In more detail, writing for a numerical sequence f(n), an effective result about its changing sign infinitely often would be a theorem including, for every value of N, a value M > N such that f(N) and f(M) have different signs, and such that M could be computed with specified resources. In practical terms, M would be computed by taking values of n from N onwards, and the question is 'how far must you go?' A special case is to find the first sign change. The interest of the question was that the numerical evidence known showed no change of sign: Littlewood's result guaranteed that this evidence was just a small number effect, but 'small' here included values of n up to a billion.
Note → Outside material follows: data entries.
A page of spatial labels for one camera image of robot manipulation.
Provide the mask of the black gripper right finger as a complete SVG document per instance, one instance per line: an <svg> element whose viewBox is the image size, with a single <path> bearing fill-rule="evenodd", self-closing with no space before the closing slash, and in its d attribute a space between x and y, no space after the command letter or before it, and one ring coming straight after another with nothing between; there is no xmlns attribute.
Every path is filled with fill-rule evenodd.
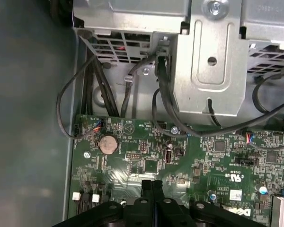
<svg viewBox="0 0 284 227"><path fill-rule="evenodd" d="M162 181L152 182L156 227L257 227L258 223L222 205L193 201L189 208L164 195Z"/></svg>

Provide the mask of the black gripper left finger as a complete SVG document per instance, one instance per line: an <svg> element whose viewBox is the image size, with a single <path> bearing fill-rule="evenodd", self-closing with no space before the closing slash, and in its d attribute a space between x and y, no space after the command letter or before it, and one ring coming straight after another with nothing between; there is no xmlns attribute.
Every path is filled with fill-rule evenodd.
<svg viewBox="0 0 284 227"><path fill-rule="evenodd" d="M79 215L56 224L57 227L152 227L154 226L152 181L143 180L141 196L130 198L122 206L104 202Z"/></svg>

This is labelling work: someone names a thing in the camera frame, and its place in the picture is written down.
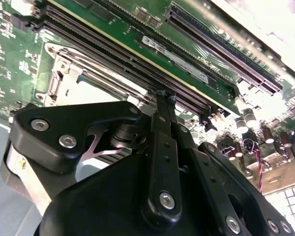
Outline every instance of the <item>silver screw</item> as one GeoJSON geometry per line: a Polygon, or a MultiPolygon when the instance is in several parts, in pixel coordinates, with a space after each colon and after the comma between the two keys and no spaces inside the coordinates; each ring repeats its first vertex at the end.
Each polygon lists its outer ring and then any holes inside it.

The requirement of computability is reflected in and contrasts with the approach used in the analytic number theory to prove the results. It for example brings into question any use of Landau notation and its implied constants: are assertions pure existence theorems for such constants, or can one recover a version in which 1000 (say) takes the place of the implied constant? In other words, if it were known that there was M > N with a change of sign and such that

M = O(G(N))

for some explicit function G, say built up from powers, logarithms and exponentials, that means only

M < A.G(N)

for some absolute constant A. The value of A, the so-called implied constant, may also need to be made explicit, for computational purposes. One reason Landau notation was a popular introduction is that it hides exactly what A is. In some indirect forms of proof it may not be at all obvious that the implied constant can be made explicit.

==The 'Siegel period'==

Many of the principal results of analytic number theory that were proved in the period 1900–1950 were in fact ineffective. The main examples were:

- The Thue–Siegel–Roth theorem
- Siegel's theorem on integral points, from 1929
- The 1934 theorem of Hans Heilbronn and Edward Linfoot on the class number 1 problem
- The 1935 result on the Siegel zero
- The Siegel–Walfisz theorem based on the Siegel zero.
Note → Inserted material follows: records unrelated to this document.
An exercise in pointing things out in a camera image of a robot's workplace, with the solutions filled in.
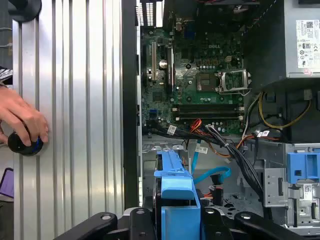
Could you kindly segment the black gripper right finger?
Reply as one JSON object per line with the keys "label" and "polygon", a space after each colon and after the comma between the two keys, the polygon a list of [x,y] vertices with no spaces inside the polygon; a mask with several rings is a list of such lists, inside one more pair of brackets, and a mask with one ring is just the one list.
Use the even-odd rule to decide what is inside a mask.
{"label": "black gripper right finger", "polygon": [[221,213],[212,207],[201,210],[203,240],[299,240],[300,235],[248,211],[238,212],[224,222]]}

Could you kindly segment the person's bare hand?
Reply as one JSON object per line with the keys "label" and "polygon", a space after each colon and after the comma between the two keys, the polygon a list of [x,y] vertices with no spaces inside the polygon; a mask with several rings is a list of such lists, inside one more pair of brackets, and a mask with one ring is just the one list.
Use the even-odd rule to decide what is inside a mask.
{"label": "person's bare hand", "polygon": [[41,139],[49,140],[49,127],[45,117],[29,105],[16,91],[0,87],[0,121],[9,125],[24,145]]}

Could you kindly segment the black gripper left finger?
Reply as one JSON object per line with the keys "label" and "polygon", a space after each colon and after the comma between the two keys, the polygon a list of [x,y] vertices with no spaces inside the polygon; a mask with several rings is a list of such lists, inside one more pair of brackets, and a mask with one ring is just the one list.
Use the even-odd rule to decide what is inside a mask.
{"label": "black gripper left finger", "polygon": [[134,208],[118,218],[114,213],[99,212],[68,231],[57,240],[155,240],[152,214],[147,208]]}
The concrete information that was left theoretically incomplete included lower bounds for class numbers (ideal class groups for some families of number fields grow); and bounds for the best rational approximations to algebraic numbers in terms of denominators. These latter could be read quite directly as results on Diophantine equations, after the work of Axel Thue. The result used for Liouville numbers in the proof is effective in the way it applies the mean value theorem: but improvements (to what is now the Thue–Siegel–Roth theorem) were not.

==Later work==

Later results, particularly of Alan Baker, changed the position. Qualitatively speaking, Baker's theorems look weaker, but they have explicit constants and can actually be applied, in conjunction with machine computation, to prove that lists of solutions (suspected to be complete) are actually the entire solution set.

==Theoretical issues==

The difficulties here were met by radically different proof techniques, taking much more care about proofs by contradiction. The logic involved is closer to proof theory than to that of computability theory and computable functions. It is rather loosely conjectured that the difficulties may lie in the realm of computational complexity theory. Ineffective results are still being proved in the shape A or B, where we have no way of telling which.